Analizando la rueda posterior al Consejo de Ministros de ayer, podemos conocer la letra pequeña del plan de choque económico.

Como se esperaba, el programa de avales públicos para nuevos créditos y renovación de otros ya vencidos (las refinanciaciones quedan excluidas) inicia su andadura con una línea de tan sólo 20.000 millones de euros (10.000 millones para pymes y autónomos), sobre un total de 100.000 millones, lo que demuestra que el Gobierno prima la cautela en su concesión y le envía el mensaje a la banca de que debe ser selectiva y medir bien los riesgos.

La banca podrá fijar el tipo de interés que cobrará en los préstamos y ya ha anunciado que aplicará el precio habitual en función de los riesgos en cada caso y que el coste del aval, de entre un 0,2% y un 1,2%, se trasladará parcialmente a sus clientes.

Los tipos medios de los créditos nuevos se sitúan de media entre el 1,55% y el 2,58% para las pymes y medianas empresas, mientras que para las grandes compañías es del 1,42%. En la línea del ICO puesta en marcha hace unos días para socorrer al turismo la tasa máxima de las operaciones es del 1,5%, aunque el aval público está fijado en el 50%, un umbral inferior a lo aprobado por el Consejo de Ministros.

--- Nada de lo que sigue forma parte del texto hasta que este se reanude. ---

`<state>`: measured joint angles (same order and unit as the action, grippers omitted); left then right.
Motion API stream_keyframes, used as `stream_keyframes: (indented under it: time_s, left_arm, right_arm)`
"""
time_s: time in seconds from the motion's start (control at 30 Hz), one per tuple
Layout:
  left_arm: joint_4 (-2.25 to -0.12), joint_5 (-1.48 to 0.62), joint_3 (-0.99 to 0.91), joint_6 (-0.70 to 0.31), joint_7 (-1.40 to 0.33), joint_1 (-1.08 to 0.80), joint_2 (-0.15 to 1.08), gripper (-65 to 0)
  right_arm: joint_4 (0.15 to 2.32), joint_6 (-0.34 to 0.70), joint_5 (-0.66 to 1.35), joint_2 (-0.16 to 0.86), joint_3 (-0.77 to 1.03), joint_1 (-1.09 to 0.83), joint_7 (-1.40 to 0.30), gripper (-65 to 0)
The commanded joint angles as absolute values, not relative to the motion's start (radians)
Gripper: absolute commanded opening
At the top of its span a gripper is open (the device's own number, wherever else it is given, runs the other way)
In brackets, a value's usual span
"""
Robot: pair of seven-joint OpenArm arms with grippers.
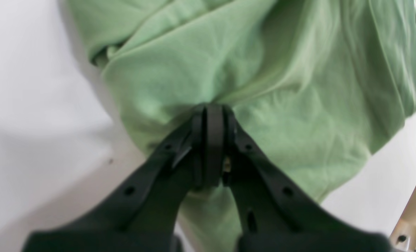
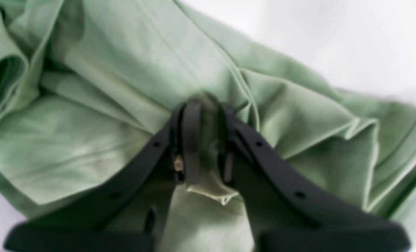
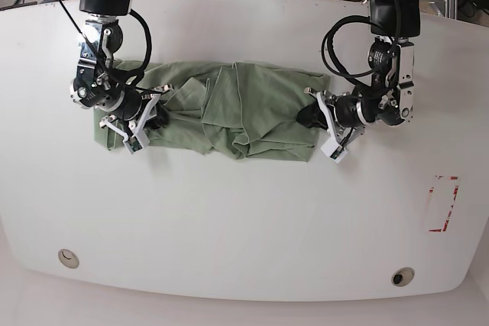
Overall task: Layout the t-shirt on the table in an organized manner, then fold the t-shirt properly
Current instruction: 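Fold the grasped fabric back toward the left gripper's side and release, then regrasp the strip's other end with the right gripper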
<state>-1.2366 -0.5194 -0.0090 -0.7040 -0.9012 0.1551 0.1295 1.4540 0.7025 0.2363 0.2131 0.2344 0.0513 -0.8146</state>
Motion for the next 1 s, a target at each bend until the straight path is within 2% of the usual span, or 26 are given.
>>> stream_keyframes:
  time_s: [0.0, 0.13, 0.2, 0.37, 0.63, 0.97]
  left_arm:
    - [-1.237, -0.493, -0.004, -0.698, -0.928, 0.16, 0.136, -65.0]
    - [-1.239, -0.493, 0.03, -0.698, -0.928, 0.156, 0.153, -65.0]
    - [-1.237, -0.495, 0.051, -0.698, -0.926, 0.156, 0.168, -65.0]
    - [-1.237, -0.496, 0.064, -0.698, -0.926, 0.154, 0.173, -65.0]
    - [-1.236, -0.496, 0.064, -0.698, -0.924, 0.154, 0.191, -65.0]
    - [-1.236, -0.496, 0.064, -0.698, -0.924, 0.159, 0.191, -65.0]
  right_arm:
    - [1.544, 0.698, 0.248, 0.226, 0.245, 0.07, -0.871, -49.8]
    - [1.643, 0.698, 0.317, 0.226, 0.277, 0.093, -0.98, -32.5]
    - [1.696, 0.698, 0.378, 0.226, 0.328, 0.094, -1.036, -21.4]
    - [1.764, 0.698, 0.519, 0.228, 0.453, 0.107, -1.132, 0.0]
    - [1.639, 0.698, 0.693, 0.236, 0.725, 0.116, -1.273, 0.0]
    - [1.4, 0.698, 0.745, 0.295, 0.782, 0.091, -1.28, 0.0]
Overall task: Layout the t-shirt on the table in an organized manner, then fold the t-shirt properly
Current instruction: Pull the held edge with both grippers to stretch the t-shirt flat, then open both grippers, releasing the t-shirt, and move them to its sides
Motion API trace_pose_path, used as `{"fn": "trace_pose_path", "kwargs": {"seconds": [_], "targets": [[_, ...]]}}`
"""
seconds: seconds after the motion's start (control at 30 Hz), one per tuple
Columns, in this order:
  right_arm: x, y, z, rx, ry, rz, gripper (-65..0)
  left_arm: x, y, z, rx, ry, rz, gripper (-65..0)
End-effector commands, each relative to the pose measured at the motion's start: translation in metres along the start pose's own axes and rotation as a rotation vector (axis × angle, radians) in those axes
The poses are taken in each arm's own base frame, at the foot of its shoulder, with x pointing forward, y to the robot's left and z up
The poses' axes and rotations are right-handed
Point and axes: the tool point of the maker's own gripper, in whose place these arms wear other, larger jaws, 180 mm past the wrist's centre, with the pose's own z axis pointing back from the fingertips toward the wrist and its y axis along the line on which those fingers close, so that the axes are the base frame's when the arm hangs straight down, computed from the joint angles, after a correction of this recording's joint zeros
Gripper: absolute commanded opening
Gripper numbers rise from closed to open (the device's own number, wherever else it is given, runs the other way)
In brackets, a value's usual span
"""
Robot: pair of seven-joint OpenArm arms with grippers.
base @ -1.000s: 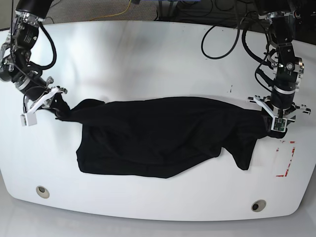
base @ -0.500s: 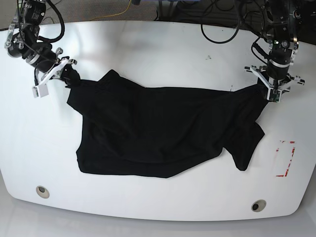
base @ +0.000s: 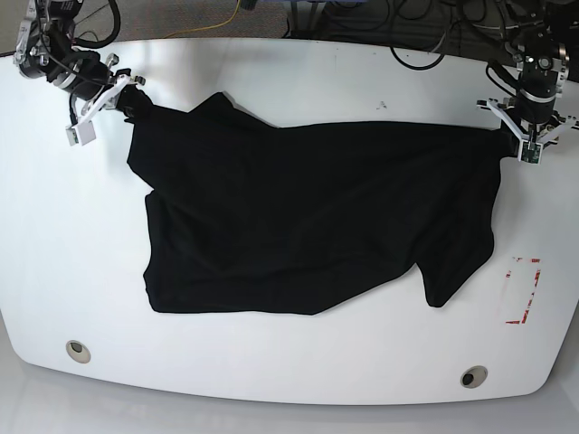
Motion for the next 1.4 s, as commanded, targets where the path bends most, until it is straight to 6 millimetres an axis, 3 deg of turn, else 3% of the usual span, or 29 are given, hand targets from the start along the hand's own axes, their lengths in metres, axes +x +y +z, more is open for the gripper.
{"fn": "trace_pose_path", "kwargs": {"seconds": [0.0,0.23,0.43,0.6,0.73,0.8,0.83,0.93,1.03,1.17,1.37], "targets": [[-0.002,0.000,0.007,-0.005,0.022,0.024,-65.0,0.002,0.015,0.006,0.021,-0.011,-0.047,-50.9],[-0.023,-0.003,0.010,-0.013,0.108,0.017,-65.0,-0.018,0.013,0.012,-0.025,0.062,-0.162,-50.9],[-0.024,-0.003,0.010,-0.016,0.111,0.015,-64.5,-0.034,0.008,0.016,-0.040,0.107,-0.189,-50.6],[-0.020,-0.012,0.009,-0.064,0.106,-0.003,-46.4,-0.034,0.008,0.015,-0.042,0.110,-0.191,-47.9],[-0.016,-0.016,0.009,-0.093,0.099,-0.017,-28.2,-0.032,0.010,0.014,-0.034,0.104,-0.193,-36.5],[-0.012,-0.017,0.009,-0.096,0.092,-0.011,-22.3,-0.026,0.012,0.012,-0.026,0.090,-0.190,-31.4],[-0.008,-0.018,0.009,-0.102,0.083,-0.004,-18.0,-0.019,0.017,0.009,-0.011,0.075,-0.183,-27.5],[0.008,-0.018,0.007,-0.110,0.049,0.018,-13.5,-0.007,0.024,0.005,0.021,0.054,-0.191,-24.4],[0.026,-0.018,0.006,-0.113,0.008,0.041,-13.1,0.008,0.030,0.000,0.049,0.025,-0.193,-24.3],[0.060,-0.013,0.005,-0.111,-0.073,0.081,-13.1,0.044,0.042,-0.008,0.094,-0.058,-0.163,-24.3],[0.127,-0.008,0.009,-0.147,-0.224,0.161,-13.0,0.096,0.052,-0.014,0.136,-0.184,-0.116,-24.3]]}}
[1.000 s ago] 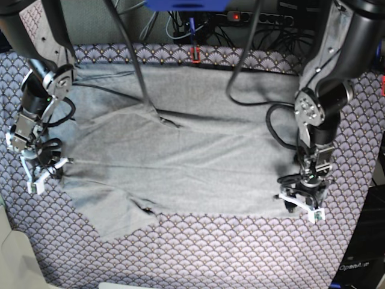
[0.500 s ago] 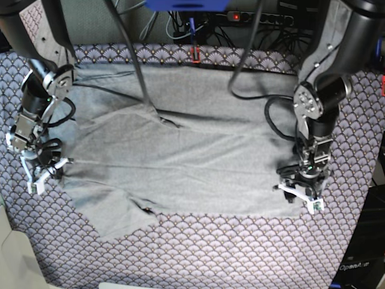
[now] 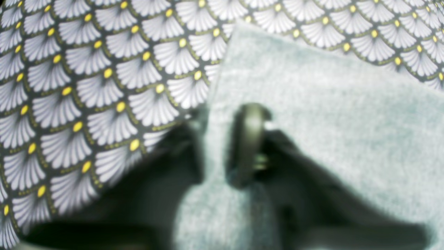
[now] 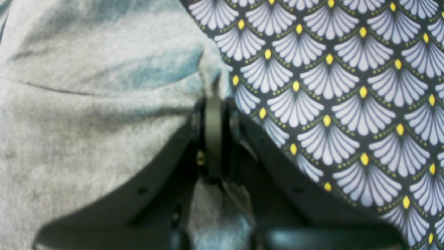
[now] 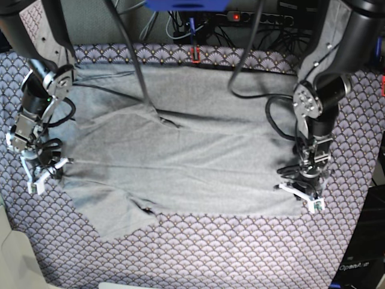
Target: Fold the T-shirt properly
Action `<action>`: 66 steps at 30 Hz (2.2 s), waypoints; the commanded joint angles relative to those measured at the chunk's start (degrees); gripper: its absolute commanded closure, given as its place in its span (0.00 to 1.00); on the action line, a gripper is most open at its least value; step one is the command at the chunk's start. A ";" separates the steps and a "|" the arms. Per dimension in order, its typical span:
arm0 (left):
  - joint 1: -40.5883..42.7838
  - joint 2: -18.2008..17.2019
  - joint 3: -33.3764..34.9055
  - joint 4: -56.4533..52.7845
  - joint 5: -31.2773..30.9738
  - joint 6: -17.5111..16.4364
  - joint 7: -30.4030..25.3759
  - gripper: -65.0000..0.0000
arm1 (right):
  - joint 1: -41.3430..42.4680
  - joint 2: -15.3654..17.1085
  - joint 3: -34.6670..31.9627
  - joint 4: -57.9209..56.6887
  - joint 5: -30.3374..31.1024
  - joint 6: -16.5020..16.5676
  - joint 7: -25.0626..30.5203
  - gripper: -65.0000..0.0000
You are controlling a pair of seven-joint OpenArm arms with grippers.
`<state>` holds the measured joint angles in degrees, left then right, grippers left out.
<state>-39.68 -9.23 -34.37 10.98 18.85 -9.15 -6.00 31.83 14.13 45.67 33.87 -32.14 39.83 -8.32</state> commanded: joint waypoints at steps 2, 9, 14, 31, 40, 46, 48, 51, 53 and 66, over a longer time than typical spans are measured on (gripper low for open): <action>-0.63 0.14 0.13 0.31 0.01 -0.39 2.09 1.00 | 0.65 0.33 -0.09 0.37 -1.05 0.17 -1.84 1.00; -0.45 0.14 0.04 1.46 -0.08 -0.83 6.31 1.00 | 0.65 0.42 -0.09 0.37 -1.05 0.17 -1.84 1.00; 1.40 0.22 -0.05 6.82 -0.17 -0.92 10.26 1.00 | 0.56 0.68 -0.09 0.37 -1.05 0.17 -1.75 1.00; 17.92 9.37 0.13 52.01 -0.08 -14.02 30.22 1.00 | -10.78 -9.08 -0.09 32.29 -0.78 0.17 -1.84 1.00; 28.56 11.12 0.04 70.64 -0.17 -17.89 36.99 1.00 | -21.07 -14.35 0.00 50.57 -0.08 0.17 -1.75 1.00; 35.68 13.41 -0.14 82.60 -0.17 -20.35 40.68 1.00 | -28.98 -14.70 0.00 58.84 5.81 0.17 -1.84 1.00; 38.14 13.41 -0.05 86.12 -0.17 -21.14 41.74 1.00 | -31.53 -15.05 0.18 59.63 6.60 0.17 -1.75 1.00; 41.22 13.50 -0.05 89.63 -0.17 -22.37 42.35 1.00 | -36.10 -15.14 0.26 61.56 11.70 0.17 -1.75 1.00; 42.98 14.03 -0.14 91.48 -0.17 -22.98 42.35 1.00 | -39.53 -15.05 -0.09 63.67 14.43 0.17 -1.75 1.00; 50.54 13.76 -0.22 97.54 -0.17 -23.07 42.35 1.00 | -51.92 -15.49 0.53 68.15 22.69 0.17 2.65 1.00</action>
<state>11.29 4.93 -34.50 107.26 19.00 -32.62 37.50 -19.75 -2.00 45.80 100.97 -10.57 40.42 -7.14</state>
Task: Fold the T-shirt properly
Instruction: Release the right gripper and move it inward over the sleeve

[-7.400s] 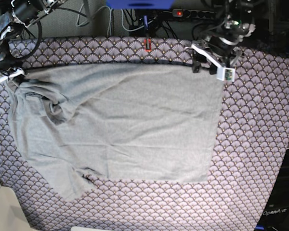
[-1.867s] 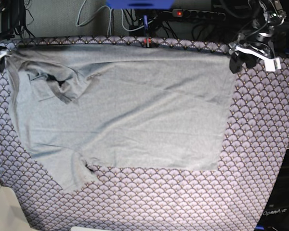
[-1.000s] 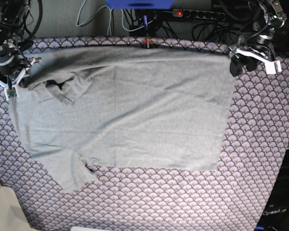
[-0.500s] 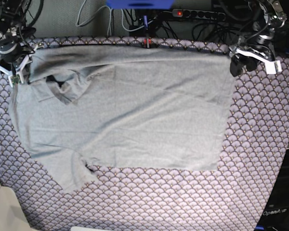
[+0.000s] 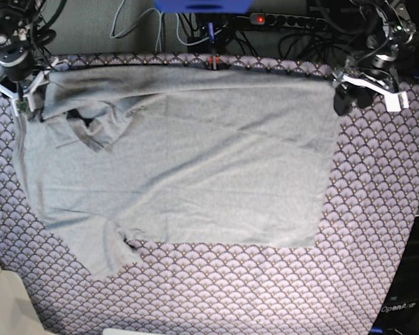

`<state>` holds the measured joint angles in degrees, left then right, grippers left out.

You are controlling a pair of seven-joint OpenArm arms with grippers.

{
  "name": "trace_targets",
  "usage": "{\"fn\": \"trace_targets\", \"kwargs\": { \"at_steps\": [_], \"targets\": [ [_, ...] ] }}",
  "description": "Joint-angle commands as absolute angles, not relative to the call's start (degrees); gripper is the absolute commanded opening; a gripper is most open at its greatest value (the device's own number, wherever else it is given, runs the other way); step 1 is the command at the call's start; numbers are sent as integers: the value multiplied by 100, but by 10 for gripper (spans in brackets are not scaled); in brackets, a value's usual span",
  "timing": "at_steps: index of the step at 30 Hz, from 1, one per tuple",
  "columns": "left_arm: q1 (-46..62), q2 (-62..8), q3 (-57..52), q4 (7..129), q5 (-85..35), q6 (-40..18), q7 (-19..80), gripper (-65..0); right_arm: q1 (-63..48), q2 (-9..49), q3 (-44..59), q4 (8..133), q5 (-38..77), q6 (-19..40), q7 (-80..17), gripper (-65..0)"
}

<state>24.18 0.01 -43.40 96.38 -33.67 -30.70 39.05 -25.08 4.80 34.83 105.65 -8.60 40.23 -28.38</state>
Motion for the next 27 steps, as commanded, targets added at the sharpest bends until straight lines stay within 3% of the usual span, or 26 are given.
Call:
{"fn": "trace_targets", "kwargs": {
  "at_steps": [1,11,27],
  "targets": [
    [2431,-48,-4356,9719,-3451,-3125,3802,-245,-2501,593,3407,10686,-804,4000,-2686,-432],
    [2492,-57,-4382,9719,-3451,-3125,3802,-245,-2325,655,2237,10677,-1622,4000,-2686,-432],
    [2545,-57,-4391,9719,-3451,-3125,3802,-245,-2000,690,2114,10633,-1666,4000,-2686,-432]
  ]
}}
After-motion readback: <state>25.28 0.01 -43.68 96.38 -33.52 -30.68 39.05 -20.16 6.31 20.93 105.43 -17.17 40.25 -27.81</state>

Los fondos que destinaran tendrán carácter retroactivo desde el 18 de marzo y servirán para que las empresas paguen facturas, impuestos y nóminas a los trabajadores, entre otras finalidades.

El Estado asumirá́ pérdidas futuras por impagos en un 80% para el caso de las pymes y autónomos tanto para los nuevos contratos como para las renovaciones de las líneas ya contraídas; un 70% para los créditos nuevos a las grandes compañías; y un 60% para las renovaciones de estas últimas.

Todo apunta a una inyección de liquidez muy gradual y lenta en las empresas, a la que debe sumarse la ausencia de novedades en el ámbito de las ayudas fiscales.

Ha sido un clamor la petición de que:

  1. se ampliarán los plazos de las autoliquidaciones tributarias y de las declaraciones informativas,
  2. que se agilizaran los aplazamientos de deudas tributarias también para otras empresas que no sean pymes
  3. que se modificaran los plazos del Impuesto sobre la Renta y del Impuesto sobre Sociedades
  4. que se les exonere temporalmente del abono de la aportación empresarial a la Seguridad Social, ya que, de no hacerse así, se estarían dando mayores ventajas al cese de actividad y la suspensión de los contratos de trabajo frente a aquellas empresas que, por tipología, pueden seguir prestando sus servicios.

Dicho esto, la comparecencia de ayer de la ministra portavoz, que, a su vez, lo es del Ministerio de Hacienda, ha sido un “jarro de agua fría” y todo sigue reducido a flexibilizar los aplazamientos de, como máximo, 30.000 euros, que la legislación contempla desde hace ya años.

De poco sirve ese recurso en una situación excepcional como la actual, cuando, además, las firmas se enfrentan a la obligación inminente, con fecha 20 de abril, de hacer sus declaraciones de IVA y de retenciones del IRPF.

Pese a la existencia de medios electrónicos, la cuarentena plantea problemas logísticos en el mero cumplimiento de lo trámites, ya que miles de empresas están cerradas por imperativo legal. Pero, sobre todo, debe considerarse el esfuerzo económico que estos pagos les supondrán en un momento en que su actividad se paralizó.

Seguiremos pendientes de cualquier novedad y os mantendremos informados.